Relire toute l’œuvre de Mouloud Feraoun pour écrire ce texte Le maquis comme maison commune a été un bouleversement. J’ose vous dire que j’ai pleuré plusieurs fois en relisant son Journal. Cette œuvre est très forte dans son ensemble et reste très actuelle, elle nous rappelle les failles qui ont continué à grandir dans notre société se muant parfois en lutte fratricide, ce qui est tout à fait normal, c’est la suite logique de la guerre.

Cette œuvre nous rappelle que la grandeur de notre peuple est peut-être aussi dans les choses que nous ne voyons pas, elle nous rappelle qu’il faut assumer et regarder les ombres de notre histoire. Nous avons perdu en Feraoun, en Jean Amrouche et en d’autres des esprits éclairés qui auraient beaucoup apporté à la construction de notre pays, ne passons pas à côté du sens profond de leurs œuvres.

- Pourriez-vous  nous parler de votre autre publication Stations, publiée en mars dernier par les éditions Chèvre-feuille étoilée en  France. Un recueil qui se regroupe des textes publiés dans des revues ou prononcés lors de vos nombreux discours…

Ce livre a été publié en février. Avec l’anthologie publiée par Barzakh, ils forment une somme qui dit les deux piliers de mon travail. J’ai beaucoup voyagé ces vingt dernières années, et on m’a souvent demandé de parler de sujets tels que les langues algériennes, la traduction, nos mémoires, nos héritages, nos traumatismes…

Cette réflexion a nourri ma poésie et ma poésie a ouvert des champs de lecture qui ont produit des essais à la frontière entre prose, témoignage et texte de réflexion.

L’ensemble a été construit aussi pour dire comment les questions évoluent et se déplacent avec le temps. On y trouve également des dialogues avec NicolesCaligaris et Anna Moschovakis, des lettres à Leila Sebbar et Ariella Aïsha Azoulay ainsi que des articles de Jill Jarvis qui éclairent la construction de mon œuvre.

- Vous avez intégré récemment l’Académie des Jeux floraux de Toulouse, une société littéraire, reconnue comme une académie royale en 1694. Des détails ?

Plus vieille académie savante d’Europe et plus vieille académie de poésie au monde fondée par un appel des poètes occitans il y a 700 ans, elle a compté parmi ses membres des poètes illustres parmi lesquels Victor Hugo. Depuis quelques années, l’académie s’est ouverte à des poètes internationaux.

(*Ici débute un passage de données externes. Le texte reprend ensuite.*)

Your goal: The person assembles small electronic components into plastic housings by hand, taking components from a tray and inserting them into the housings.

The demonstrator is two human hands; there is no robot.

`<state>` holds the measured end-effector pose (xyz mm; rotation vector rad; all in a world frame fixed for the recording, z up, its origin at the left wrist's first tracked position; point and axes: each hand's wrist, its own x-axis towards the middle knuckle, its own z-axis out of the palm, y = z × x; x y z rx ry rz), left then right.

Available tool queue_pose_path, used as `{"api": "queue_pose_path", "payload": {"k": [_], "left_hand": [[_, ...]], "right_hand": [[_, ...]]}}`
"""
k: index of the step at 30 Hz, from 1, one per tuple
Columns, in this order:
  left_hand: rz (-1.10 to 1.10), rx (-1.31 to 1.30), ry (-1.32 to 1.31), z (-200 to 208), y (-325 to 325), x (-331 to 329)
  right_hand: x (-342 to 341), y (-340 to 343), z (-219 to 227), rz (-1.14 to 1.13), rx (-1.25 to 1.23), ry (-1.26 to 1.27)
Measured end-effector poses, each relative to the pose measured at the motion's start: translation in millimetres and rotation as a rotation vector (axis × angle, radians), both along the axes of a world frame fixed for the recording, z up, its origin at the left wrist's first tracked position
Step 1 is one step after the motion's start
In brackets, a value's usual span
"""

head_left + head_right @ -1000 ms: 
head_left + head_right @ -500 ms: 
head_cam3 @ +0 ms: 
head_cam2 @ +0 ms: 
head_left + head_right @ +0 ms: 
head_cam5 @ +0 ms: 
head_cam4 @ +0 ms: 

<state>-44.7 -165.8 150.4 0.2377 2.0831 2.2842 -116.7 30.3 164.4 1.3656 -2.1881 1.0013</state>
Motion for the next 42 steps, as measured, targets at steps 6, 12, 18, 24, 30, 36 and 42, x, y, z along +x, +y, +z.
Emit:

Je suis émue d’avoir été reçue à l’académie aux côtés de poètes comme Tahar Bekri, Adonis, Gabriel Oukoundji, Yves Namur, James Sacré et quelques autres. Je fais partie à présent du jury du grand prix Victor Hugo qui sera remis, à partir de 2024, à un grand poète de langue française pour l’ensemble de son œuvre. D’autres actions suivront à l’avenir.

Bio-express

Née à Alger où elle vit, Samira Negrouche est poète, essayiste et traductrice. Médecin de formation, elle se consacre à l’écriture. Les créations interdisciplinaires étant une part importante de son parcours, elle a notamment collaboré avec la chanteuse et musicienne Angélique Ionatos, l’artiste Marc Giai-Miniet, le théorbiste Bruno Helstoffer et la chorégraphe Fatou Cissé. Voix majeure de la poésie algérienne, elle est traduite dans une trentaine de langues.

Parmi ses publications : A l’ombre de Grenade, éditions Marty (2003), Le Jazz des oliviers, éditions du Tell (2010), Quai 2I1, partition à trois axes, éditions Mazette et Traces, Fidel Anthelme X (2021).

Elle publie en 2023 sa traduction du recueil de Nathalie Handal, De l’amour, Des étranges chevaux, éditions Mémoire d’encrier ainsi que deux anthologies personnelles : J’habite en mouvement (Poésie 2001 – 2021), éditions Barzakh et Stations, éditions Chèvre-feuille étoilée.

The Olive Trees’ Jazz and Otherpoems traduit par Marilyn Hacker et publié aux USA en 2020 a été finaliste du National Translation Award et du Derek WalcottPrize for Poetry.